NEW YORK — The recent surge in interest rates will deal a sharp blow to the auto industry, is already slowing housing starts and sales and promises to retard the corporate takeover activity that, until recent days, has helped buoy the stock market, analysts say.
It is likely to provide little joy to bankers, they say, who fear anything that would add further pressure on questionable debts to developing countries and U.S. farmers.
The prospect of further rate hikes loomed again on Friday, as Marine Midland Bank in New York increased its prime lending rate, and there was renewed speculation that the Federal Reserve Board may soon bump up the discount rate. Marine Midland lifted its prime rate to 9.75% from 9.25%, following the lead of Chemical Bank, which announced a similar increase on Thursday.
Still, predictions that Chemical's move would be followed by most other major banks were not borne out.
The rise in rates, a contributor to investors' flight from the stock market, comes at a particularly inopportune moment for the auto industry, which for most of the year has sought to spur sales with discount financing packages. Despite the discounts, auto sales fell 18% in September from the same period of 1986.

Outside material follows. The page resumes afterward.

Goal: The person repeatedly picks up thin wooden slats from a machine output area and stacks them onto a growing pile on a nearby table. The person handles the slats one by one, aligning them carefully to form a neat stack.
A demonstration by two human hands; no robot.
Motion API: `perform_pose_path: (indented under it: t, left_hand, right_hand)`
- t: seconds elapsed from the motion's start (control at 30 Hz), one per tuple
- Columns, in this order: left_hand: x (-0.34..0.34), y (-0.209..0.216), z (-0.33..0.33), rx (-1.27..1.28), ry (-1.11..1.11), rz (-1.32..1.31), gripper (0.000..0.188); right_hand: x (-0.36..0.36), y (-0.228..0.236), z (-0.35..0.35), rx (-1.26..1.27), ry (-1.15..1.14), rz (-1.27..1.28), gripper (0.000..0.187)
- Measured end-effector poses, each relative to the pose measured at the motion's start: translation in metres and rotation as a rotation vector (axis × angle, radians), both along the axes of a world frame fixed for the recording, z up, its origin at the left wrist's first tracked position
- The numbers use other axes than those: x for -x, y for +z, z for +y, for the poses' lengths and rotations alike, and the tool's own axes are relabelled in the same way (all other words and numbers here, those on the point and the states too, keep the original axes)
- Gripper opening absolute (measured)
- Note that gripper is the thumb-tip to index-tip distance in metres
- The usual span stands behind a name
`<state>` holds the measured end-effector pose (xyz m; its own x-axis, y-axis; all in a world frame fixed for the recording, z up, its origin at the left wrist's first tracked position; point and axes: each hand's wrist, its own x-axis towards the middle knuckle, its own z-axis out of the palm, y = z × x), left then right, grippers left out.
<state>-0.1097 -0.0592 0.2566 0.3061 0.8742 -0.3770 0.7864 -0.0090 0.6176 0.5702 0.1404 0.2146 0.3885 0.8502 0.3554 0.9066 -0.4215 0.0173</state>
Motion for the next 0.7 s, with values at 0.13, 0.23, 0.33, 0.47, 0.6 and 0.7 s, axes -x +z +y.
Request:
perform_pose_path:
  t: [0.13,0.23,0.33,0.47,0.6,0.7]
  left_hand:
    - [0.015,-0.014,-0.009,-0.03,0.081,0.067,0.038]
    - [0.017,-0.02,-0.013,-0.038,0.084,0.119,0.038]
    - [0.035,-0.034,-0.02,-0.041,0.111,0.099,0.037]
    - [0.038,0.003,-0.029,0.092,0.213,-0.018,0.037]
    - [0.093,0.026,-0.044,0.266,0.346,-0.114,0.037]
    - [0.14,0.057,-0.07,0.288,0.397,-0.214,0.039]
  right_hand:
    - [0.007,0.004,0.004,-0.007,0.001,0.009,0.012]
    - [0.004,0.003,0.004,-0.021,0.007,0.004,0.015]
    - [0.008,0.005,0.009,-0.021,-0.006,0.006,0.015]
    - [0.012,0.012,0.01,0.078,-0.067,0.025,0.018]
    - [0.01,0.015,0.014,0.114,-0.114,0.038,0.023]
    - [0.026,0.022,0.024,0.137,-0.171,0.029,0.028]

"If you have trouble selling cars with 2.9% financing, you can imagine what it would be like offering them at 4.9%," said David Levy, partner in Levy Economic Forecasts in Chappaqua, N.Y. "The auto companies will have less success, and it will cost them a lot more."
Rising rates are usually felt first in the housing industry, and this cycle is no different, economists say.
The U.S. Savings & Loan Assn. is predicting about 1.65 million housing starts this year, declining to 1.5 million in 1988, compared to last year's 1.805 million. The effective price of a fixed-rate 30-year mortgage, at a low of about 9.1% in March, has been climbing an average of about 0.1 percentage point a week recently, and is now 10.4%, Levy said.
With those increases, home buyers have been rapidly forsaking fixed-rate mortgages for those with adjustable rates. In early September, 54% of home buyers were choosing adjustable-rate mortgages, compared to 22% in early April, noted James Christian, senior economist with the U.S. League of Savings Institutions.
Adjustable-rate mortgages often have special low introductory rates, allowing more people to qualify for them, and typically have lower rates than fixed-rate mortgages available at the same time.
Interest rate increases are likely to be felt also by the millions of Americans, who, exploiting the 1986 federal tax code changes, have this year taken out about $30 billion in home equity loans. Typically, banks grant lines of credit to applicants for such loans. Later, when the homeowner actually borrows from the credit line, he is charged the then-prevailing interest rate.
While these loans are usually used for such purchases as paying medical expenses, improving a home or sending a child to college, those who qualify for them are usually in sound financial condition. "Rising rates will be more annoyance than real hardship for these people," said David Rolley, economist at Chase Econometrics.
The upward drift of rates will also soon be felt in the world of mergers and acquisitions, as it jeopardizes some of the many deals that can be financed only with heavy borrowings.
May Hurt Capital Spending
Analysts said that message was sent in the drubbing of several stocks that have been takeover targets.
Gillette, long the target of raider Ronald O. Perelman, fell $3.875 a share on Thursday and another $3.875 on Friday. Allegis Corp., parent of United Airlines, lost $5.25 a share on Thursday and $4.375 on Friday.
So far, rising rates have not been much of a blessing to the banks, allowing them simply to cover their increased cost of funds. Higher rates will make many bankers nervous because they will increase the pressure on their shaky overseas loans, economists said. They noted that a 1 point rise in the prime rate translates to an increase of $4 billion in the debts owed U.S. banks by less-developed nations.
A hoped-for fourth-quarter upswing in capital spending--corporate investment in major equipment or buildings--may also be aborted by the interest rate rise. Economists had been hoping that a late-year surge in capital spending would lift 1987 capital spending to between 1% and 2% over 1986 levels, said Georges Rocourt, economist with Mercantile Safe-Deposit & Trust in Baltimore.
"It sounds like that may not be realistic for this year, and maybe we shouldn't hope for the 4% gains people have been talking about for 1988," he said.
Henry Kaufman, chief economist for the Salomon Bros. investment house, predicted that only a sudden slowdown in the economy could halt the rise in rates. Writing in his weekly economic commentary, Kaufman said interruptions in the rates' increase would be only temporary "until the market's fear of mounting inflation and accelerating growth are allayed."